━━━━━ DATA TO PROCESS ━━━━━

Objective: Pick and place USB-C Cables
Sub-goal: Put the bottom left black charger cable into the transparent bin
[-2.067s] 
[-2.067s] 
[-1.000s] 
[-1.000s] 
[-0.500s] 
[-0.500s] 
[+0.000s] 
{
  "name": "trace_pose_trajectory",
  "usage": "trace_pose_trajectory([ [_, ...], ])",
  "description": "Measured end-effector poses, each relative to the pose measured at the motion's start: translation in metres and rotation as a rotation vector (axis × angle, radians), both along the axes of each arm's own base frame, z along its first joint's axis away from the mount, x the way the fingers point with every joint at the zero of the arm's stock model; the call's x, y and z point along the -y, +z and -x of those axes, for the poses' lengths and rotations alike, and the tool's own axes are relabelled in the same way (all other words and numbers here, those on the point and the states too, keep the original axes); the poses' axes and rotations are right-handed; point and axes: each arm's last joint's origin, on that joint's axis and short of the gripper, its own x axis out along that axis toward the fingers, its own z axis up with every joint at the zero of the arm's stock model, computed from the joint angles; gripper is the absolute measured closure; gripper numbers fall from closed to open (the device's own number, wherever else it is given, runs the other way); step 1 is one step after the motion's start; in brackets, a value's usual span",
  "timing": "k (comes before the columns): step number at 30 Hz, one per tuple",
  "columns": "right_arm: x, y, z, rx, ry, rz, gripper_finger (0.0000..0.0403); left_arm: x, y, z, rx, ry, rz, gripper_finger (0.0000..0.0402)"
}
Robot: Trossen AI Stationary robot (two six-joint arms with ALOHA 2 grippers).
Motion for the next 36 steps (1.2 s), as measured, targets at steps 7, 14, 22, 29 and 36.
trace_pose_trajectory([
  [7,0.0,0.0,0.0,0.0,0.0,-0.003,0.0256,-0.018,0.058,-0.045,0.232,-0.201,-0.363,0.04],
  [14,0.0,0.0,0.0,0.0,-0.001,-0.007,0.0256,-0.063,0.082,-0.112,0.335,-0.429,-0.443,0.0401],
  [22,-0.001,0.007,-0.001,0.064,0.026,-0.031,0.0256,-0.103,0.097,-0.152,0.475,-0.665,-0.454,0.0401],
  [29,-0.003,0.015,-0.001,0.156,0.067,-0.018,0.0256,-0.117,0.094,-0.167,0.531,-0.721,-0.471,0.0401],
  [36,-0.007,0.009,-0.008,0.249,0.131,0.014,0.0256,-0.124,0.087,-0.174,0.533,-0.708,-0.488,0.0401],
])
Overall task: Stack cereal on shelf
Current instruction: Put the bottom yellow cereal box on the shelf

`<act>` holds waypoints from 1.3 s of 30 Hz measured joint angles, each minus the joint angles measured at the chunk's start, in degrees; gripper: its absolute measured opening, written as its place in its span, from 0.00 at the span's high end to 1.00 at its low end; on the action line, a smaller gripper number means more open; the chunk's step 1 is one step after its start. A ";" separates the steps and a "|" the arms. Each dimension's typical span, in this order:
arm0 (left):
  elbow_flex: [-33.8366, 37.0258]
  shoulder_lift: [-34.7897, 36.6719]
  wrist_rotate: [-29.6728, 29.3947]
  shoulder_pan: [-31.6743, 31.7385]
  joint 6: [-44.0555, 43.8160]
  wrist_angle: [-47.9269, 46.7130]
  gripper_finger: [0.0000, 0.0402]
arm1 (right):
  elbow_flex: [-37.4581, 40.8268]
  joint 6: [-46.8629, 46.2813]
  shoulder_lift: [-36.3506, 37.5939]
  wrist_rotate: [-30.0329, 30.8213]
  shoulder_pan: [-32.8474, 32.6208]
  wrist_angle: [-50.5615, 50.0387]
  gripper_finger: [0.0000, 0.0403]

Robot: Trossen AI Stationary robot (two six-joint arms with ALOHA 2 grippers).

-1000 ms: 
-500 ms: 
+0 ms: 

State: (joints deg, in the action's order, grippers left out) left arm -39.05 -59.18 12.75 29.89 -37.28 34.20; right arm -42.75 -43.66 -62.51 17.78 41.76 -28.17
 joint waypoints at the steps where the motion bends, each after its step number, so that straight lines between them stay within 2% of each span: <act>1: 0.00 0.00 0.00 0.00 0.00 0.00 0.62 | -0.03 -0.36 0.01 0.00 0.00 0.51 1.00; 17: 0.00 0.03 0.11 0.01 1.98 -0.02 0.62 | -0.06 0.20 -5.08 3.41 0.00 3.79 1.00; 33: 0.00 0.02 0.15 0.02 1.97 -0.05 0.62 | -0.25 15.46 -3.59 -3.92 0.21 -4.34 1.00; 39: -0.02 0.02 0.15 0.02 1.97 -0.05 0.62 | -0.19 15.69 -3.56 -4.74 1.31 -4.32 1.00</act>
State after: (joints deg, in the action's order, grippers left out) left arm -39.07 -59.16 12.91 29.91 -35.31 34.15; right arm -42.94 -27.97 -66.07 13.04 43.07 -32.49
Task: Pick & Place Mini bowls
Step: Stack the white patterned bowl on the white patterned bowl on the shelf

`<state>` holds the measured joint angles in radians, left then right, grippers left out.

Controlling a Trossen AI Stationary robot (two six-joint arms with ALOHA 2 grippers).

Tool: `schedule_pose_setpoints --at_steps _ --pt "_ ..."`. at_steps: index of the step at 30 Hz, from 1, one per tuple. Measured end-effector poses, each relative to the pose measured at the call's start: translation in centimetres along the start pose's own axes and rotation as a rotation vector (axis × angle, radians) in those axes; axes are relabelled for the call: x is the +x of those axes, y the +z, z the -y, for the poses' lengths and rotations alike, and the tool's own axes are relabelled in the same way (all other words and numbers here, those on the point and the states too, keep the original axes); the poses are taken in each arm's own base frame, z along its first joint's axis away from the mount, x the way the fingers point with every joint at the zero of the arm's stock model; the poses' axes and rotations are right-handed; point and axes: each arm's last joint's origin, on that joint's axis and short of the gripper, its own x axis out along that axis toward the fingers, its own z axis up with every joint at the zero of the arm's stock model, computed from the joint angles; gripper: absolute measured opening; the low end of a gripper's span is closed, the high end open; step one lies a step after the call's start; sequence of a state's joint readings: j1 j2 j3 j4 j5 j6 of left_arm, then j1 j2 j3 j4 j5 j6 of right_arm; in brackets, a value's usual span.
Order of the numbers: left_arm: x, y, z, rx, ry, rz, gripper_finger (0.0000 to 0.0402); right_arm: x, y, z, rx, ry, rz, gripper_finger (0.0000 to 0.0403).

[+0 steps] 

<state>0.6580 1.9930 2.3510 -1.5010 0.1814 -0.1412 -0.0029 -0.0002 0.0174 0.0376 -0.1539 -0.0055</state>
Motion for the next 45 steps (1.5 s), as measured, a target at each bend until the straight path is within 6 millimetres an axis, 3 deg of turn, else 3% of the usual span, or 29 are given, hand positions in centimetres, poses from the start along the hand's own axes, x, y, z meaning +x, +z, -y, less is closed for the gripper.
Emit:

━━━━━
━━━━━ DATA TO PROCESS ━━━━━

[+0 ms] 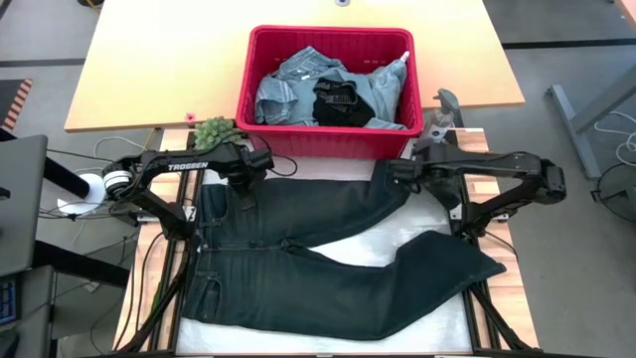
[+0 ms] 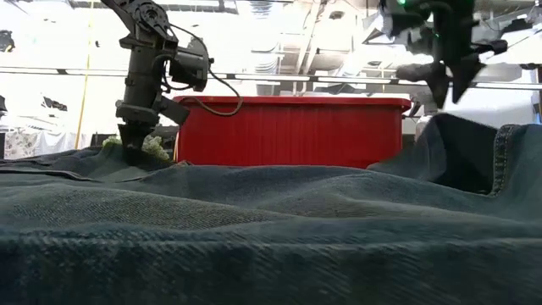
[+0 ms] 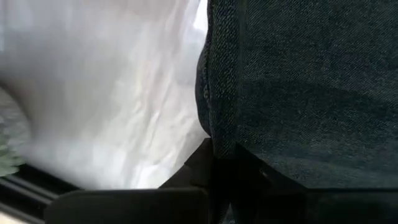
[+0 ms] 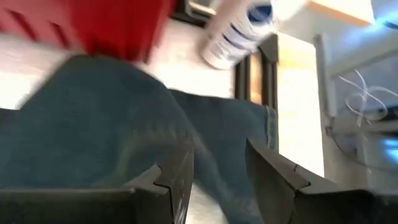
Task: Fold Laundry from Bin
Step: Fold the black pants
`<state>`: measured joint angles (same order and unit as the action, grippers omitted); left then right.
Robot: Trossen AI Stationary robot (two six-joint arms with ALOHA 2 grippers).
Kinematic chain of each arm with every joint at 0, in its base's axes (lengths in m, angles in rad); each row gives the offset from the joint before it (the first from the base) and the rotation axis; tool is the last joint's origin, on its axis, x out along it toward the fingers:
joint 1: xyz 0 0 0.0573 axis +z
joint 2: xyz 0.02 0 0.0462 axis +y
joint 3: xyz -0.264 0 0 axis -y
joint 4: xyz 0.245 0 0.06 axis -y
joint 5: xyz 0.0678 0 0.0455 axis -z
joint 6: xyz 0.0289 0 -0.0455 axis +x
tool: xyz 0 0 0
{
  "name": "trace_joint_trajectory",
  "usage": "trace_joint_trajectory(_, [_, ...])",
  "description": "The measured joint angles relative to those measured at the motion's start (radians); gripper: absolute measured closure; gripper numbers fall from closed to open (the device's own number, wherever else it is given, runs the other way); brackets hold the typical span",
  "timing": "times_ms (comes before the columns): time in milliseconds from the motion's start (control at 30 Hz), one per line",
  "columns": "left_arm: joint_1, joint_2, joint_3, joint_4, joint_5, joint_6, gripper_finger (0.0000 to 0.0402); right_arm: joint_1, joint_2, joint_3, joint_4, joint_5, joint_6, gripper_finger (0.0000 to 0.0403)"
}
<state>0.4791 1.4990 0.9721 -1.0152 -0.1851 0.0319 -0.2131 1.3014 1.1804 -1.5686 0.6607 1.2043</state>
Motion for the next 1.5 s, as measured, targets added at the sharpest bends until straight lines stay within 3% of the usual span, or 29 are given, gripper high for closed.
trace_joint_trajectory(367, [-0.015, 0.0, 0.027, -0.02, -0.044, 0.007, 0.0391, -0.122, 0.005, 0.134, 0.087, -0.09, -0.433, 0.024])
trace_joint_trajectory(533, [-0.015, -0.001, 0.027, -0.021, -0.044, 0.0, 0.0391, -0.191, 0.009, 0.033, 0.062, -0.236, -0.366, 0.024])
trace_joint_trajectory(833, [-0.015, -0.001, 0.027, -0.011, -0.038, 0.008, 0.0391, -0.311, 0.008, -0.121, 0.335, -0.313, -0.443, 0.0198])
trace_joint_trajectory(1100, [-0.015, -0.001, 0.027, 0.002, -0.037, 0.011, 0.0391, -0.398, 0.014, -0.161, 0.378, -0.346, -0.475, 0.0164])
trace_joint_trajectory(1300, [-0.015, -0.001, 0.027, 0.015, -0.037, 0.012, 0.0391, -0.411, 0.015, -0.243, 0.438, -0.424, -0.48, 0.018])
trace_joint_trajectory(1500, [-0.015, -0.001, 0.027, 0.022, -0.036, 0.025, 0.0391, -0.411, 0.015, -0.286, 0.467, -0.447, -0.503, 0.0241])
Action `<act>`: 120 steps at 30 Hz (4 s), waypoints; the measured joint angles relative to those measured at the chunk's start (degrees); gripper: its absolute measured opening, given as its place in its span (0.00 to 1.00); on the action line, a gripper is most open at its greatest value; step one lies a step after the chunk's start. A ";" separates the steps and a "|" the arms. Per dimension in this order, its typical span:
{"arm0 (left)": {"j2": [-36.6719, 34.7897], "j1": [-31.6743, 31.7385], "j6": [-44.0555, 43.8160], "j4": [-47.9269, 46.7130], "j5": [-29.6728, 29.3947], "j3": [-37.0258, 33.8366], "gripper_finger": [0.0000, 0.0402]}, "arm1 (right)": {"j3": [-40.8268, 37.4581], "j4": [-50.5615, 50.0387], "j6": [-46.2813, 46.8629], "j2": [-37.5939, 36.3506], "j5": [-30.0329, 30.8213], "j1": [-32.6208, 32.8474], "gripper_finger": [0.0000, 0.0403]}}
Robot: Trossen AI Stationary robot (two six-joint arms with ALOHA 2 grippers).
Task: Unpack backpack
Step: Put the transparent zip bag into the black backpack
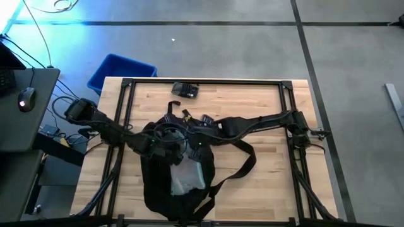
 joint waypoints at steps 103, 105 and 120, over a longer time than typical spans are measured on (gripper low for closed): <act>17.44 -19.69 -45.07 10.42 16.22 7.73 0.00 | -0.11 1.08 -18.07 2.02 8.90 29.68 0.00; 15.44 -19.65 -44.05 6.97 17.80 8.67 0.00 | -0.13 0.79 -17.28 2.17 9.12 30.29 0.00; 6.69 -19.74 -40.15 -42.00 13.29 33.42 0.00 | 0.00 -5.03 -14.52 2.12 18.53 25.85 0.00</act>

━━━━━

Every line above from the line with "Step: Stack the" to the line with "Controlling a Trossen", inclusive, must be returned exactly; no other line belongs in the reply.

Step: Stack the white patterned bowl on the white patterned bowl on the shelf

`<state>` holds the measured joint angles in radians, left then right, grippers left out.

Controlling a Trossen AI Stationary robot (two six-joint arms with ALOHA 2 grippers).

Nothing more belongs to the answer.